GIVEN INFORMATION Block Start

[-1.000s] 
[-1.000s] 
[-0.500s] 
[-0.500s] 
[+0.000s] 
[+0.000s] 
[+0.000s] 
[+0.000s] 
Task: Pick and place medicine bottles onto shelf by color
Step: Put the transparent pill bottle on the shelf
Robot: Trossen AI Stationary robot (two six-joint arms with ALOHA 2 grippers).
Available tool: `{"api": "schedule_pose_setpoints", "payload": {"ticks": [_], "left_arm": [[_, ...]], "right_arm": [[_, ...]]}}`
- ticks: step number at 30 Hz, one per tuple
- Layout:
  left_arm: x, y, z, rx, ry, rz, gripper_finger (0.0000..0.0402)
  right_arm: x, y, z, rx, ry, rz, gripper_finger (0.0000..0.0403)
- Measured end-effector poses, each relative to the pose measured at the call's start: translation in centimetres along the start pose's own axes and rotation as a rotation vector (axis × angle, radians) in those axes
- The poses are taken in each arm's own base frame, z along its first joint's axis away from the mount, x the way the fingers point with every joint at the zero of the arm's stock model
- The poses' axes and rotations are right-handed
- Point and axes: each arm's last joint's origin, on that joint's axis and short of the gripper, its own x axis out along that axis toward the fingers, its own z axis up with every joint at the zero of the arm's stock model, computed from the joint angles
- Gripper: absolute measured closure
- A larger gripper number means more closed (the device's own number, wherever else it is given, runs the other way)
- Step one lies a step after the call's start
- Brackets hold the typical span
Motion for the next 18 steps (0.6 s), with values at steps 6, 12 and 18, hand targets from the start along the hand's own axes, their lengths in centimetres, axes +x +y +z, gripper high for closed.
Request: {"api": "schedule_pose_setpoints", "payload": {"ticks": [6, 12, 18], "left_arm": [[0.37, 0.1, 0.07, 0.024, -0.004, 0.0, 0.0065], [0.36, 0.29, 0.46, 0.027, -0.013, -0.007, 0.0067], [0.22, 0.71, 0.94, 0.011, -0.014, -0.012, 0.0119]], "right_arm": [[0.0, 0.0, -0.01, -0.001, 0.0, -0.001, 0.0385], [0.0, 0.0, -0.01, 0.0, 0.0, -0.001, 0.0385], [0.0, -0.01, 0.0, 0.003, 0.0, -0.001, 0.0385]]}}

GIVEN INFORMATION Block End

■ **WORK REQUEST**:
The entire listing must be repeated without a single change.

■ **RESULT**:
[-1.000s] 
[-1.000s] 
[-0.500s] 
[-0.500s] 
[+0.000s] 
[+0.000s] 
[+0.000s] 
[+0.000s] 
Task: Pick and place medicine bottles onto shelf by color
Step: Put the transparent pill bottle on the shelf
Robot: Trossen AI Stationary robot (two six-joint arms with ALOHA 2 grippers).
Available tool: `{"api": "schedule_pose_setpoints", "payload": {"ticks": [_], "left_arm": [[_, ...]], "right_arm": [[_, ...]]}}`
- ticks: step number at 30 Hz, one per tuple
- Layout:
  left_arm: x, y, z, rx, ry, rz, gripper_finger (0.0000..0.0402)
  right_arm: x, y, z, rx, ry, rz, gripper_finger (0.0000..0.0403)
- Measured end-effector poses, each relative to the pose measured at the call's start: translation in centimetres along the start pose's own axes and rotation as a rotation vector (axis × angle, radians) in those axes
- The poses are taken in each arm's own base frame, z along its first joint's axis away from the mount, x the way the fingers point with every joint at the zero of the arm's stock model
- The poses' axes and rotations are right-handed
- Point and axes: each arm's last joint's origin, on that joint's axis and short of the gripper, its own x axis out along that axis toward the fingers, its own z axis up with every joint at the zero of the arm's stock model, computed from the joint angles
- Gripper: absolute measured closure
- A larger gripper number means more closed (the device's own number, wherever else it is given, runs the other way)
- Step one lies a step after the call's start
- Brackets hold the typical span
Motion for the next 18 steps (0.6 s), with values at steps 6, 12 and 18, hand targets from the start along the hand's own axes, their lengths in centimetres, axes +x +y +z, gripper high for closed.
Request: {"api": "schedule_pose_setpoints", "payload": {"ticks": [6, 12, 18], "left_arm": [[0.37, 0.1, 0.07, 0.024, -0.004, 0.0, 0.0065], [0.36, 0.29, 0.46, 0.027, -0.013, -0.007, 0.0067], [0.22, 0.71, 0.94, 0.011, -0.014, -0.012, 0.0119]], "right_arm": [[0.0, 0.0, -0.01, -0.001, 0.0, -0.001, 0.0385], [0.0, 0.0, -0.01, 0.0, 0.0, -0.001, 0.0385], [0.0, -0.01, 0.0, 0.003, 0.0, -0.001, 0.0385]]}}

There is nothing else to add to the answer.